**** INPUT MATERIAL ****

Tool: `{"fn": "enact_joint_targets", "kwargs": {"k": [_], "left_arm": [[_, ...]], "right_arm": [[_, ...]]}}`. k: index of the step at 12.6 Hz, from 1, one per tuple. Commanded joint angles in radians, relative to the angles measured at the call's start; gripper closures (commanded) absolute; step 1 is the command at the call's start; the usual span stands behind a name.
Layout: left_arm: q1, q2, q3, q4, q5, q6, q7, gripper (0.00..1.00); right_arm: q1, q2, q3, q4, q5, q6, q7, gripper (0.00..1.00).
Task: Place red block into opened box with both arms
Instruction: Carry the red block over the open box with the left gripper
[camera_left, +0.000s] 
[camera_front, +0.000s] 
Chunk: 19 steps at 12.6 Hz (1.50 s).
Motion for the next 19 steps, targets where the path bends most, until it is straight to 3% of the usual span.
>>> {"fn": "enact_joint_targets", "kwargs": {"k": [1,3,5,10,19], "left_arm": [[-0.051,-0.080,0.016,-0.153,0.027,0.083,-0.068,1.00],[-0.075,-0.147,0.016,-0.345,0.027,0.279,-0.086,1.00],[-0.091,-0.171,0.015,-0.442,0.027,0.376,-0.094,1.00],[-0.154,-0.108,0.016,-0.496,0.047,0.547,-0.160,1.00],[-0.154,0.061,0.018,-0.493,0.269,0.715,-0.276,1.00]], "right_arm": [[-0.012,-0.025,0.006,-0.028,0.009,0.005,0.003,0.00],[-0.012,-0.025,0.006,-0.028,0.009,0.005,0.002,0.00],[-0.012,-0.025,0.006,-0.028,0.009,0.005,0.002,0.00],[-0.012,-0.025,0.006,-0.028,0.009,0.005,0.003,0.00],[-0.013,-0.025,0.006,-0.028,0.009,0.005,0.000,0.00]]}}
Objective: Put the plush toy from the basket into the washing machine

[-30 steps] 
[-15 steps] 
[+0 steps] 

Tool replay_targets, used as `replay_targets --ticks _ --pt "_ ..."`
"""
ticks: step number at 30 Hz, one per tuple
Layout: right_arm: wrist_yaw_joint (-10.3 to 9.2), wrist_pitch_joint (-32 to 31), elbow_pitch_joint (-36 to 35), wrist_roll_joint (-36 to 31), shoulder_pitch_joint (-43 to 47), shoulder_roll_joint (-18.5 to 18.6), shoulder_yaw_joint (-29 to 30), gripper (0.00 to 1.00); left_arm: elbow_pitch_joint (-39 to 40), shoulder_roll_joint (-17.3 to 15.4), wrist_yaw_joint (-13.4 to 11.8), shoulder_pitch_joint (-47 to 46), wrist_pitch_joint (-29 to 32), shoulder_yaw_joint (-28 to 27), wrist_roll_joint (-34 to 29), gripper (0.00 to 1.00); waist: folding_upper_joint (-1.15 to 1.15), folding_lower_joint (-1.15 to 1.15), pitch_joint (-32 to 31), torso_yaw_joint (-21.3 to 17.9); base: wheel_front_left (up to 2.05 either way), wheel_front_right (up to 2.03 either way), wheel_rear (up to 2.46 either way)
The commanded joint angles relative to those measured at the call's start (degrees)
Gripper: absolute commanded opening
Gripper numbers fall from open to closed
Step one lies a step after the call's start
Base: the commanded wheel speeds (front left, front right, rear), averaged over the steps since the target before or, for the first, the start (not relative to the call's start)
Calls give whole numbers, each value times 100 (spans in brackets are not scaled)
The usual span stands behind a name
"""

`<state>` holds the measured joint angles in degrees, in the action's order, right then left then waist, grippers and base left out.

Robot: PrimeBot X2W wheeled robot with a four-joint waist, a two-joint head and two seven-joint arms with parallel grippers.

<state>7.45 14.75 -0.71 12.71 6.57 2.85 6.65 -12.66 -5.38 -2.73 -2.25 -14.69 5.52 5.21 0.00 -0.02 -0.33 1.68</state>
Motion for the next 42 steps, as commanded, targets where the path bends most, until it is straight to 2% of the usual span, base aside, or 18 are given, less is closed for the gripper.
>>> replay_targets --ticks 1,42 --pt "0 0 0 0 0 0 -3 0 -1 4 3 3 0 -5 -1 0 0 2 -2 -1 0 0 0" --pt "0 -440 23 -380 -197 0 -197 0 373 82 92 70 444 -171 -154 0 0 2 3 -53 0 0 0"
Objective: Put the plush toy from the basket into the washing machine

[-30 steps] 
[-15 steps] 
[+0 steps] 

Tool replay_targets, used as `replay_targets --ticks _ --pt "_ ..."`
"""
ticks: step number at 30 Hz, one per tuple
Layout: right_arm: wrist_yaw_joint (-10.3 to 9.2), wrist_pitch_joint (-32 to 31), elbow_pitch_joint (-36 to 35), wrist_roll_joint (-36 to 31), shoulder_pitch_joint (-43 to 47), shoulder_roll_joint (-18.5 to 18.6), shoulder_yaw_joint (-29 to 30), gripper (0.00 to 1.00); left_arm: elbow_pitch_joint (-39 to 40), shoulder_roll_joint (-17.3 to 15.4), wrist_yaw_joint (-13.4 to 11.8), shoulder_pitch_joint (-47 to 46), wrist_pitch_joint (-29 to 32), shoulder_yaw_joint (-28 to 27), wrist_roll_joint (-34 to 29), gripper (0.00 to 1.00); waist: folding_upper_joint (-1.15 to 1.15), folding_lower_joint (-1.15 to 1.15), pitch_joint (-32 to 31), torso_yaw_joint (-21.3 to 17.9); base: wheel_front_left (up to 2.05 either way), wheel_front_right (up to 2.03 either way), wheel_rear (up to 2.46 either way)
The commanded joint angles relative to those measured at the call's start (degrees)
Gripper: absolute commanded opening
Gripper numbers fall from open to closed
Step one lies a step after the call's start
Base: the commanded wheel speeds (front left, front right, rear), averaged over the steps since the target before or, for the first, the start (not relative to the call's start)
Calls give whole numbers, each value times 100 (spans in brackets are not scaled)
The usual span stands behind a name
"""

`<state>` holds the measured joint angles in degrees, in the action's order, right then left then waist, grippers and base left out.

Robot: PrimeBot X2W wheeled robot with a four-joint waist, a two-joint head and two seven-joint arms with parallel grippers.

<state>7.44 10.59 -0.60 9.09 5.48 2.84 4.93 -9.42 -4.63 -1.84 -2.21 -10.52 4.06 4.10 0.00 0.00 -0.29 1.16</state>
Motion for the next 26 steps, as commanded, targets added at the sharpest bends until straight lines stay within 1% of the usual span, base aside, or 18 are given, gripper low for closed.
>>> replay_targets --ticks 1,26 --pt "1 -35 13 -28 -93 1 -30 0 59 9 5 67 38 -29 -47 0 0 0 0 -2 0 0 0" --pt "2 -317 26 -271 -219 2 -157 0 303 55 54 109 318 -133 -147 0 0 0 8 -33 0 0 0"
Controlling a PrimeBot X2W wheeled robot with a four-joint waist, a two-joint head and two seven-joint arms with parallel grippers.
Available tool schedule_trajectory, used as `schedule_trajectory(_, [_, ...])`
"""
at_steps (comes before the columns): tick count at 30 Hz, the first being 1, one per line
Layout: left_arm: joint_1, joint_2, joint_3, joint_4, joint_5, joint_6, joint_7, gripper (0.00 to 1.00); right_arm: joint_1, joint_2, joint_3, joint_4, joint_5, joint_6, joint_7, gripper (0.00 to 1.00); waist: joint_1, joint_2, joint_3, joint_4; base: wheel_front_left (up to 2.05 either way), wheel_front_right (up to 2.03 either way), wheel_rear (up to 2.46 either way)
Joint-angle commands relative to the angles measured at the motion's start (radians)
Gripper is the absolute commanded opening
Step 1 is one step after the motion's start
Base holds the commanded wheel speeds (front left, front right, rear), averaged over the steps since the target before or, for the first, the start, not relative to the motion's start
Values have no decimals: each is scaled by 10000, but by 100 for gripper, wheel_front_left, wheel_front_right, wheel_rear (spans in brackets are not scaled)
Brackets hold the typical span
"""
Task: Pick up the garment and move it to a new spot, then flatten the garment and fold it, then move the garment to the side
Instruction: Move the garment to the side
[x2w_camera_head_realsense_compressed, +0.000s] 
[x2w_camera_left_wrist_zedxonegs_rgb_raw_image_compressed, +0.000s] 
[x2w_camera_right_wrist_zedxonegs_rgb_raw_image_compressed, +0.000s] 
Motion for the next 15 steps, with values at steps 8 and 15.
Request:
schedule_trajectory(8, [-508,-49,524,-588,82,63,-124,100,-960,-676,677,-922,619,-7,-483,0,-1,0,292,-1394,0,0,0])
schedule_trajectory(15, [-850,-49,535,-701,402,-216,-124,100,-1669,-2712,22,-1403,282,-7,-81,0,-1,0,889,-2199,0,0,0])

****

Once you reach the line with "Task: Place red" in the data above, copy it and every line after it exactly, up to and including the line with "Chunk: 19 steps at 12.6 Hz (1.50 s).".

## [EXPECTED ANSWER]
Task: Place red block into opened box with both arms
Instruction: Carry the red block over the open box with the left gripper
[camera_left, +0.000s] 
[camera_front, +0.000s] 
Chunk: 19 steps at 12.6 Hz (1.50 s).

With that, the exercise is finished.